Eight credit agreements completed by PC World customers were disposed of in a skip by the retailer’s employees, according to the Information Commissioner’s Office (ICO).
DSG, parent company of PC World, was today found guilty of breaching the Data Protection Act and given a warning by the ICO.
Credit card details and addresses were clearly visible on the discovered documents putting those customers in danger of identity and bank fraud.
Mick Gorrill, Head of Enforcement at the ICO, said: “Any organisation collecting and holding personal information needs to ensure that information is kept and disposed of safely and securely.
“This is an important principle of the act. Making sure data is disposed of securely and not keeping information for longer than is necessary can help to prevent information falling into the wrong hands.

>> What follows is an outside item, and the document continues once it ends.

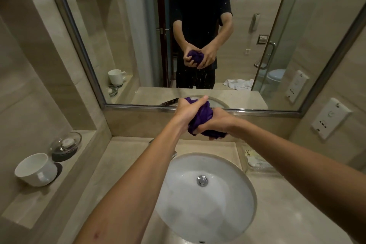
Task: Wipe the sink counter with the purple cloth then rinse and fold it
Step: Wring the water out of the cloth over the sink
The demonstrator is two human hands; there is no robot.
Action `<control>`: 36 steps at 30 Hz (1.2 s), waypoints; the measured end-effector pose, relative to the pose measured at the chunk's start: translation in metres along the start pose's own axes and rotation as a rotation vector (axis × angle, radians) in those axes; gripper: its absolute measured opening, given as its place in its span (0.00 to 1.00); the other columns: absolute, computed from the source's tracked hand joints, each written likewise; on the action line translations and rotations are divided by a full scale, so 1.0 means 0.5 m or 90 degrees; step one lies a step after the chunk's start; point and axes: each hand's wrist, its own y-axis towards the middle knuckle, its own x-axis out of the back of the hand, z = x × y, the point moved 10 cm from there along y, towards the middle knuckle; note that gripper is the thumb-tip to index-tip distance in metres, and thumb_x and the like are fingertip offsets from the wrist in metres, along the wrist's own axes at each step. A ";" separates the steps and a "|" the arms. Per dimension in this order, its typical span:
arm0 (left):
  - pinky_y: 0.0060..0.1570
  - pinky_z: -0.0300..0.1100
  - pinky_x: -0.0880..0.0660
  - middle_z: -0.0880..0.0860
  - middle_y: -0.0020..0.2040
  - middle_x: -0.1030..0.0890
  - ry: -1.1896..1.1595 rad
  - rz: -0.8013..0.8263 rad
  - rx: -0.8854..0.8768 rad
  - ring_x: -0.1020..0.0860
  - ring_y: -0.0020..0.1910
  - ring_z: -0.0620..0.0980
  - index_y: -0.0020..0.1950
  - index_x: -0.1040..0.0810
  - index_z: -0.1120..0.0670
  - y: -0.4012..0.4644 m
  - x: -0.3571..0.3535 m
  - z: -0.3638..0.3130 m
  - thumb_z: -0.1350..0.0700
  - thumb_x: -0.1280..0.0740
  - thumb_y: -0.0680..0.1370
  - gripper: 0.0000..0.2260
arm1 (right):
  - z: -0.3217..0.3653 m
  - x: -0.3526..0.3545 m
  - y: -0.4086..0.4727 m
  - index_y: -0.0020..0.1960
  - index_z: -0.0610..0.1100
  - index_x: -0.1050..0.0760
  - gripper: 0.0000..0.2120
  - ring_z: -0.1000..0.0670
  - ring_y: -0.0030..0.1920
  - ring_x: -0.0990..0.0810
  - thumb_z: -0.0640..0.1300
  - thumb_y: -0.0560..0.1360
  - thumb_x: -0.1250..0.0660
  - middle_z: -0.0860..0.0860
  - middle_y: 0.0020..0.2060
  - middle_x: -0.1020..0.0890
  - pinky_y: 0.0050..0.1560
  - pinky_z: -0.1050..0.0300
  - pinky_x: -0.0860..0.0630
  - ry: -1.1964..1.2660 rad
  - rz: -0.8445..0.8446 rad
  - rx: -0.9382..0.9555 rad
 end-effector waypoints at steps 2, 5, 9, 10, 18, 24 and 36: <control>0.47 0.47 0.19 0.55 0.47 0.17 -0.052 0.053 0.020 0.17 0.46 0.53 0.57 0.25 0.59 -0.009 -0.013 0.003 0.48 0.26 0.74 0.20 | -0.013 0.005 0.004 0.53 0.39 0.22 0.22 0.48 0.29 0.22 0.45 0.65 0.19 0.44 0.37 0.18 0.26 0.60 0.28 0.007 -0.030 -0.004; 0.50 0.46 0.23 0.56 0.46 0.18 -0.102 0.172 0.012 0.20 0.49 0.53 0.53 0.21 0.56 -0.015 -0.015 0.003 0.52 0.30 0.77 0.09 | -0.026 0.011 -0.006 0.50 0.40 0.22 0.17 0.48 0.29 0.25 0.45 0.67 0.22 0.44 0.37 0.19 0.28 0.60 0.30 0.078 0.016 -0.017; 0.60 0.51 0.21 0.54 0.63 0.19 -0.091 0.262 -0.067 0.20 0.62 0.56 0.66 0.21 0.48 -0.020 -0.007 -0.020 0.48 0.27 0.76 0.18 | -0.023 -0.021 -0.038 0.52 0.41 0.23 0.11 0.53 0.27 0.29 0.45 0.73 0.29 0.48 0.39 0.18 0.26 0.65 0.34 0.267 0.233 -0.061; 0.60 0.51 0.21 0.53 0.65 0.20 -0.117 0.282 -0.073 0.21 0.64 0.56 0.67 0.21 0.44 -0.024 -0.017 -0.027 0.48 0.26 0.75 0.20 | -0.019 -0.029 -0.041 0.52 0.41 0.24 0.13 0.54 0.26 0.29 0.46 0.72 0.28 0.48 0.38 0.18 0.25 0.66 0.34 0.294 0.262 -0.071; 0.41 0.45 0.22 0.52 0.31 0.20 -0.180 0.084 -0.079 0.21 0.36 0.52 0.35 0.21 0.55 -0.001 -0.024 -0.012 0.62 0.24 0.72 0.10 | -0.023 -0.025 -0.029 0.52 0.42 0.26 0.13 0.51 0.29 0.26 0.44 0.74 0.25 0.46 0.38 0.21 0.26 0.61 0.31 0.113 0.213 -0.054; 0.32 0.41 0.21 0.53 0.31 0.22 -0.175 -0.083 -0.026 0.22 0.30 0.50 0.40 0.23 0.58 -0.002 -0.012 0.042 0.66 0.25 0.69 0.08 | -0.040 -0.018 0.006 0.40 0.40 0.25 0.11 0.48 0.25 0.27 0.39 0.67 0.23 0.45 0.28 0.22 0.26 0.59 0.30 -0.053 0.005 -0.011; 0.35 0.44 0.22 0.48 0.26 0.25 -0.052 -0.125 -0.066 0.23 0.32 0.51 0.35 0.25 0.55 -0.021 0.020 0.034 0.59 0.26 0.69 0.08 | -0.029 -0.047 -0.014 0.46 0.39 0.21 0.15 0.49 0.31 0.23 0.44 0.68 0.20 0.45 0.32 0.20 0.29 0.57 0.30 -0.014 0.045 0.044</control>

“Staff need to be aware of policies and it is essential they receive appropriate training to follow them.”
John Browett, DSG’s CEO, has signed an agreement to the effect that nothing like this will be allowed to happen again. Staff will be retrained and procedures reviewed and so long as there is no repeat of the incident the ICO will take no further action.
Section 4 of the Data Protection Act states that it is the duty of a data controller, in this case DSG, to ensure that its customers’ personal details are protected.
DSG’s own compliance procedures require staff to send personal details in sealed containers to a central facility for secure shredding but poorly trained staff failed to do so on this occasion.